Andrea C Martin pens open letter to stop broadcasters trying to force composers to hand over rights


PRS for Music CEO Andrea C. Martin has published an open letter to broadcasters and commissioners following recent controversy surrounding broadcasters attempting to force composers to accept buyout deals.

Late last year, Broadcast reported a move by Discovery Networks to force music makers to give up their entitlement to performance royalties for music used across Discovery Networks’ channels.

Discovery wanted to do ‘direct licences’ or ‘buyouts’ with composers, where the broadcaster pays a fee for the work, but the composer receives nothing else. This would have applied to all US airings of their shows.

Discovery has since backtracked on this, saying it had decided to leave things unchanged, with the broadcaster remaining under the traditional PRO performing rights model.

But arguably the genie is already out the bottle, with Netflix also reportedly making attempts to push composers towards buyouts.

Any move in this direction would have a major impact on TV and film composers, who typically receive an upfront fee along with a share of the royalties (commonly around 50% with the other 50% going to the broadcaster) every time a show with their music is broadcast. If these royalties are taken away, a large proportion of their income goes with it.

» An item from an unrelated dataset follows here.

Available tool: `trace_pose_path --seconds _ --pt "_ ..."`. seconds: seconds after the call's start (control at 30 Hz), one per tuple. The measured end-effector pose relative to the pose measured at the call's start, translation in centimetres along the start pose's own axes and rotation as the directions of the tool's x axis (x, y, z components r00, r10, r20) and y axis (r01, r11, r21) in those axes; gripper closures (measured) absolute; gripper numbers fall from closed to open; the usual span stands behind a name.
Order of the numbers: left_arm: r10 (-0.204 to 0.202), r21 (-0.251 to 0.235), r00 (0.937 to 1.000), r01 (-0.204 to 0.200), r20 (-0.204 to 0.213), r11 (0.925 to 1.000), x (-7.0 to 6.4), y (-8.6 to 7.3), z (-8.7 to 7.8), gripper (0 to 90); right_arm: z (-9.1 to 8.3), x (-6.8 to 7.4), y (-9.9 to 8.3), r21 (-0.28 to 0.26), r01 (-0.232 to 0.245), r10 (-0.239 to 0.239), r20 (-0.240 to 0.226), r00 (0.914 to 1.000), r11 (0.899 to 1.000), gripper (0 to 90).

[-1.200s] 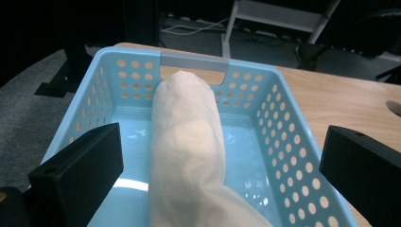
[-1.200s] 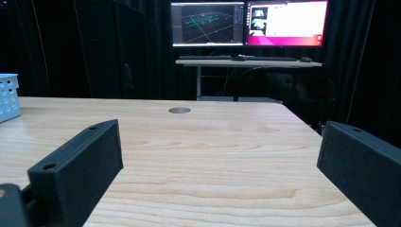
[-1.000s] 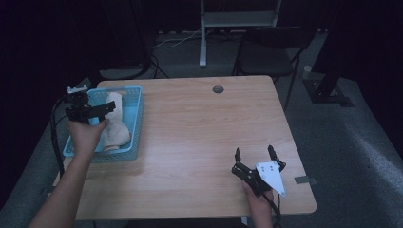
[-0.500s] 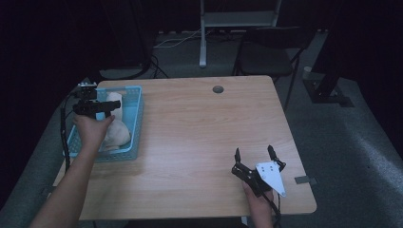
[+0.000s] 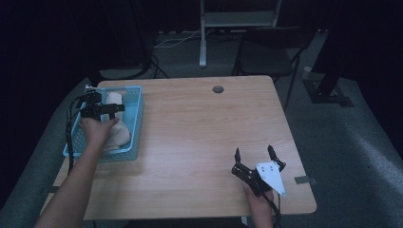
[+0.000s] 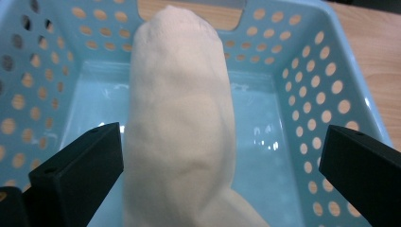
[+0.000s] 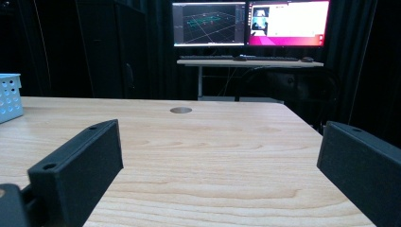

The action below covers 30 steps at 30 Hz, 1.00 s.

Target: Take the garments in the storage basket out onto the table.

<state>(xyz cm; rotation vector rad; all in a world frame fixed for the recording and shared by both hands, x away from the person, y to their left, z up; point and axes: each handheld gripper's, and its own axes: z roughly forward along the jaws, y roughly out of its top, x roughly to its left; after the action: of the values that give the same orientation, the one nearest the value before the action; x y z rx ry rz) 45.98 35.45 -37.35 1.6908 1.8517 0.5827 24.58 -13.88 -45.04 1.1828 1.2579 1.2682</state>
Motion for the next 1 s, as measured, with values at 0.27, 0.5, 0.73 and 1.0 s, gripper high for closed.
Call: trace_pose_path --seconds 0.27,0.5,0.73,1.0 --pt "0.001 0.057 1.0000 -0.001 -0.004 0.9984 0.1 -0.3 0.9 0.1 0.0 0.0 0.0 0.000 0.000 0.000 -0.001 1.0000 1.000 0.2" --pt "-0.018 0.131 0.9995 0.015 0.027 0.9913 -0.2 -0.7 2.5 0.1 0.0 0.0 0.0 0.000 0.000 0.000 -0.003 1.0000 1.000 0.2" --pt "-0.005 0.168 1.0000 0.006 -0.008 0.9858 0.0 -1.0 3.5 0.0 0.0 0.0 0.0 0.000 0.000 0.000 -0.003 1.0000 1.000 0.2" --pt "-0.029 0.200 0.9996 0.028 0.003 0.9793 0.5 -1.1 4.2 0.0 0.0 0.0 0.0 0.000 0.001 -0.001 -0.003 1.0000 1.000 0.2"
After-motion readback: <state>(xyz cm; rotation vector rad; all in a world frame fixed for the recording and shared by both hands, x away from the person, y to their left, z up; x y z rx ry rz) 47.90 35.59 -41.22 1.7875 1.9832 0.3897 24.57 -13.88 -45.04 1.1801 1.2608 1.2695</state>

PRS for Music is a membership organisation that represents the rights of songwriters, composers and music publishers in the UK and around the world. The organisation ensures music composers are paid whenever their compositions and songs are streamed, downloaded, broadcast, performed and played in public.

Andrea C. Martin, CEO, PRS for Music

Here’s CEO Andrea C. Martin’s open letter in full.

Dear Sirs,

The practice of ‘buying out’ music rights by audio-visual producers has attracted significant media coverage in recent weeks. The strength of feeling against such practices in the creator community can’t be understated.

The ability for creators to share in the value their works generate is essential to a vibrant creative sector. For composers, this means being paid whenever their works are broadcast or made available on streaming services. The buyout of composers’ rights robs creators of their ability to benefit from their work.

Where PRS’ members assign their ‘performing rights’ to us they do so on an exclusive basis, which means all past and future works are controlled by PRS. Our ability to control those rights allows us to offer broadcasters access to the broadest repertoire and the flexibility to use our members works in new and innovative ways. Therefore, I hope you will join us in opposing buyouts and any such practice which threatens the UK’s world-leading broadcast and music sectors.